* _Problem to solve_: Give again, unaltered, the lines of the listing below that run from the line having "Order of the" through the line having "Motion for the".

* _Source material_:
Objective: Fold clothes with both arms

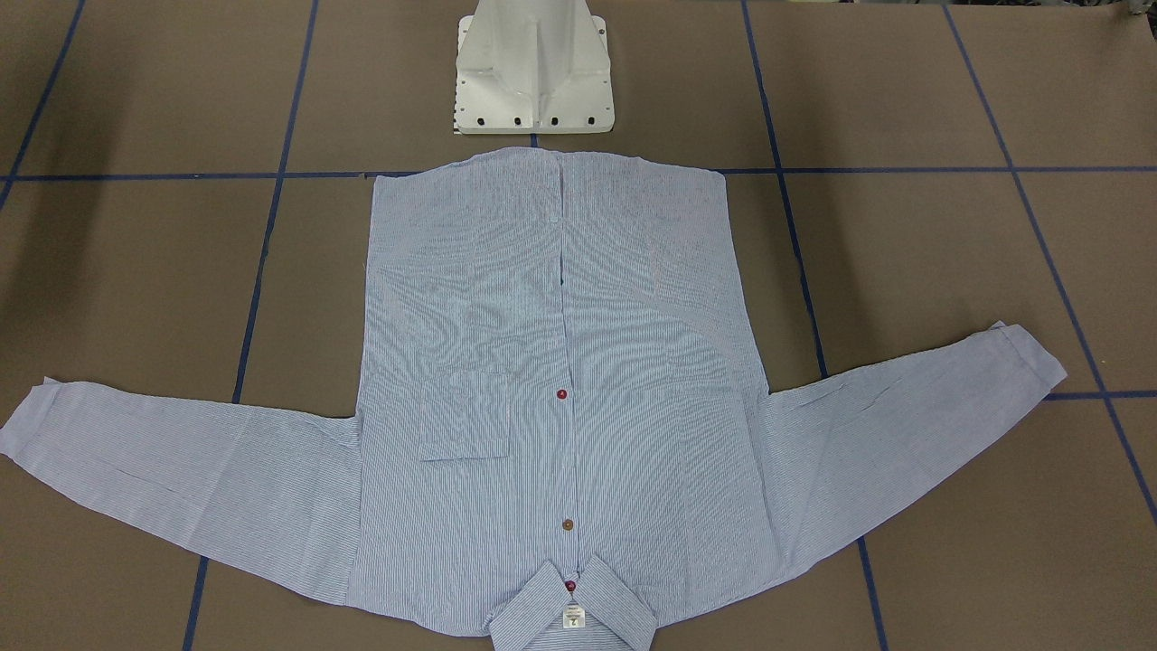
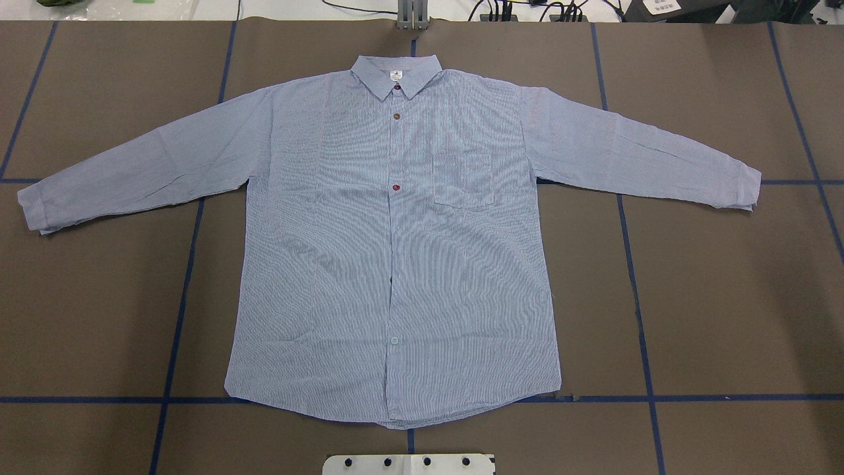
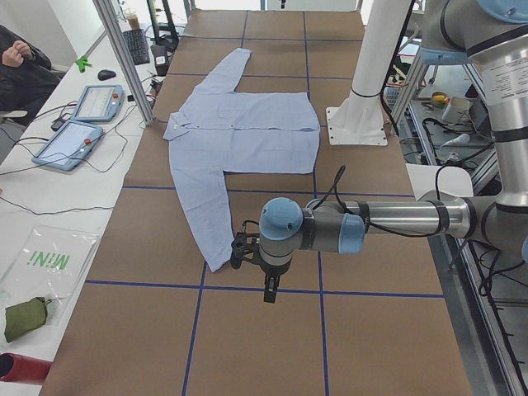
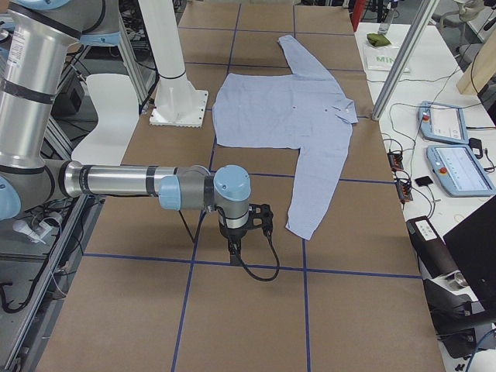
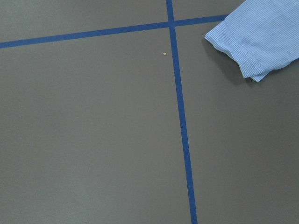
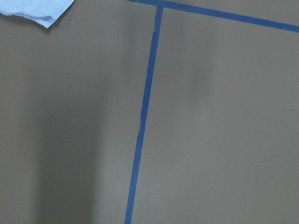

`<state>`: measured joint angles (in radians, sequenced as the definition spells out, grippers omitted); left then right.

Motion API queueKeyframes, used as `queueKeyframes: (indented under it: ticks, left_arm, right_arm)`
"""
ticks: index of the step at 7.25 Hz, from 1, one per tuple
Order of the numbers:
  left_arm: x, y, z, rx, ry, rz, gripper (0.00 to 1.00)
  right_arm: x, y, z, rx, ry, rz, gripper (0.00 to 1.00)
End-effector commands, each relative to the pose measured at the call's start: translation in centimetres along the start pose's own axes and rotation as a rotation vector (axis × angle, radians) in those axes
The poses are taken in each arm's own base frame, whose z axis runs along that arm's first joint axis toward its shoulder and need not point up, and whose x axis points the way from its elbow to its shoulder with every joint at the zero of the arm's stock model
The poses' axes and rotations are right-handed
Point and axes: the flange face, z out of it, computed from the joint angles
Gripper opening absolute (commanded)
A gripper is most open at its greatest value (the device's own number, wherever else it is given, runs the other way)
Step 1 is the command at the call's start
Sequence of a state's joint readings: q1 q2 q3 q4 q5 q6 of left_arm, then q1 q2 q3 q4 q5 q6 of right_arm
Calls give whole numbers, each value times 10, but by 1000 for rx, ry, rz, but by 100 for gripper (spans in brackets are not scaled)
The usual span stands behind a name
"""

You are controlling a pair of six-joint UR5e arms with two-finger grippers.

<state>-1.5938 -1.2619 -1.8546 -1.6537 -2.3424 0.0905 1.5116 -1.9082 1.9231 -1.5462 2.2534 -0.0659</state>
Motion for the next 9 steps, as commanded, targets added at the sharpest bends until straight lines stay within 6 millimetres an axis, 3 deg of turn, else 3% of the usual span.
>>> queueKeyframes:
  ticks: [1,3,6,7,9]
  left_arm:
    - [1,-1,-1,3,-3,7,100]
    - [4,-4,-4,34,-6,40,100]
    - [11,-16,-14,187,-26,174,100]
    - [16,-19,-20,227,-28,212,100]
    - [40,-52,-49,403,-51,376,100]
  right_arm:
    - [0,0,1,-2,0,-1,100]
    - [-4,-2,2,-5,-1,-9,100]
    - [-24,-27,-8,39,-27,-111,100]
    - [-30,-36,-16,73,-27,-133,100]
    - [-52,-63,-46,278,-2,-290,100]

* _Result below_:
Order of the numbers:
  left_arm: x, y, z, rx, ry, rz, gripper (0.00 to 1.00)
  right_arm: x, y, z, rx, ry, rz, gripper (0.00 to 1.00)
End-effector commands, each relative to the pose measured at the call's start: translation in centimetres along the start pose's own axes and rotation as a rotation vector (axis × angle, radians) in those axes
The poses are taken in each arm's own base frame, whose z axis runs along that arm's first joint axis toward its shoulder and need not point up, and whose x axis points the way from its elbow to its shoulder with every joint at the zero of the arm's stock model
The poses' axes and rotations are right-handed
Point and axes: the flange face, z out of it, computed from the joint angles
Gripper opening absolute (commanded)
A gripper is most open at its greatest value (the device's own number, wherever else it is given, runs the other way)
Step 1 is the command at the call's start
Sequence of a state's joint readings: q1 q2 q3 q4 q5 q6 of left_arm, then q1 q2 q3 q4 q5 q6 of right_arm
Calls give whole numbers, each value times 10, but by 1000 for rx, ry, rz, but by 100 for gripper (spans in brackets are not scaled)
The usual span stands behind a name
"""

You are controlling a pair of six-joint UR5e arms with two-finger grippers.

<state>-1.5938 -1.2619 -1.8546 -1.6537 -2.3424 0.0905 1.5116 -1.9082 1.9231 -1.5462 2.2534 -0.0659</state>
Motion for the next 9 steps, as commanded, targets added at the sharpest bends until straight lines stay within 6 millimetres an axis, 3 deg of turn, else 3% of the usual span.

There is nothing more to the exercise.